Governor Davenport was unable to be as involved in the planning of his daughter’s wedding as he would have hoped. He’d decided the reasonable solution for that problem was to have a videographer follow Delilah around for the entire process. As a side benefit, he would be able to use the footage later for campaign material. Hannah agreed to this because she liked Governor Davenport’s policies and wanted him reelected, and because the videographer promised to make Carrigan’s look amazing on camera and she was hoping to use some of it for their own ads.

While Delilah and her betrothed wandered the grounds taking selfies with Miriam and going live from the reindeer enclosure, Hannah and Levi were meant to be explaining to the camera what Levi was preparing for the upcoming engagement party, while he demonstrated some recipes. The videographer and wedding planner had justified this terrible idea by repeating that it should be cake for Levi, a TV chef, to cook on camera. “Pretend you’re filming a segment!” they said breezily.

This was all fine except that for reasons none of them had articulated to her satisfaction, they also wanted Hannah to appear in this segment, despite the fact that she couldn’t even cook.

“Never underestimate the lure of a beautiful blonde!” the videographer said vaguely. Why she might want to be luring Governor Davenport was unclear. They arranged her braid over one shoulder so it glowed a dark honey under the lights and positioned her behind the kitchen counter, too close to Blue.

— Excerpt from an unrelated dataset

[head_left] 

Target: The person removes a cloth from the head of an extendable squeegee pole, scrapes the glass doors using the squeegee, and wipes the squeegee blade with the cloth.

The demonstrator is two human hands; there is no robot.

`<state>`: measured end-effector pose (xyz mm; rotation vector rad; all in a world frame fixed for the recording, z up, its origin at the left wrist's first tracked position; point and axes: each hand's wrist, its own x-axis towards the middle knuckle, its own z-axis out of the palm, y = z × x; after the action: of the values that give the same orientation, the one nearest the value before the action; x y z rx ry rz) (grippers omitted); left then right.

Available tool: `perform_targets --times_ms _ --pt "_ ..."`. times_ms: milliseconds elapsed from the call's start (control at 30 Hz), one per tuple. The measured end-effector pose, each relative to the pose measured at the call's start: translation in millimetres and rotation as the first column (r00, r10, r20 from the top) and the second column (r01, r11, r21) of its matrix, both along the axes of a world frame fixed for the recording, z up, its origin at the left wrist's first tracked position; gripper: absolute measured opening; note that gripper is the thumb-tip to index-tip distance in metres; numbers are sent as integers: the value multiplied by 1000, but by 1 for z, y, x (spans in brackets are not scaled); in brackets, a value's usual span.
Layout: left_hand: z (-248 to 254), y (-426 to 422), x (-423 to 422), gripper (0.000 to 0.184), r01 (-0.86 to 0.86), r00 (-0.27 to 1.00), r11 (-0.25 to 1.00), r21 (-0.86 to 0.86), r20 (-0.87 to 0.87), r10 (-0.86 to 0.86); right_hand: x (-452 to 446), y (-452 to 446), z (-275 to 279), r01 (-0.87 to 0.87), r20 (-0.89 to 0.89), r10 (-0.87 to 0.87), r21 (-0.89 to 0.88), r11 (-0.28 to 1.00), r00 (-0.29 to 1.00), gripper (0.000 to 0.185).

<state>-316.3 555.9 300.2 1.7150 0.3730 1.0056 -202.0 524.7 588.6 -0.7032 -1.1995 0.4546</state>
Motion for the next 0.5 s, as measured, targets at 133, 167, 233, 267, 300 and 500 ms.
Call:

“Okay, Hannah,” Levi began in a voice that was nothing like his own. His TV voice sounded like he’d invented a separate alter ego. Maybe he had. “Tell me what we’re prepping for this week at Carrigan’s Christmasland. What do we do on a Christmas tree farm in the middle of spring?”

“Well, the trees keep growing year-round, Levi,” Hannah deadpanned, “so the farmers are still farming. But the Christmasland Inn hosts visitors and celebrations all year. This week we’re celebrating a wonderful holiday about rebirth and welcoming the renewal of the world.”

“Easter?” Levi asked, skeptical.

She laughed. “We’re Jewish, dude.”

“I know,” he said seriously, pointing to his yarmulke. “So, what are we celebrating?”

“May Day!” She gestured, with jazz hands.

“Also not a Jewish holiday,” he pointed out.

“Fair point.” Hannah smiled at the camera. “We are hosting an engagement party tomorrow. The couple wanted something fun and informal. The groom is Welsh, and apparently it’s a whole bank holiday there? So the bride asked us to plan a May Day festival, complete with maypoles, flower crowns, and morris dancers.”

“I love Wales. It’s so wonderfully eccentric,” Levi said.

“Me too! Did you know Cardiff has two separate radical queer bookshops?” Hannah replied.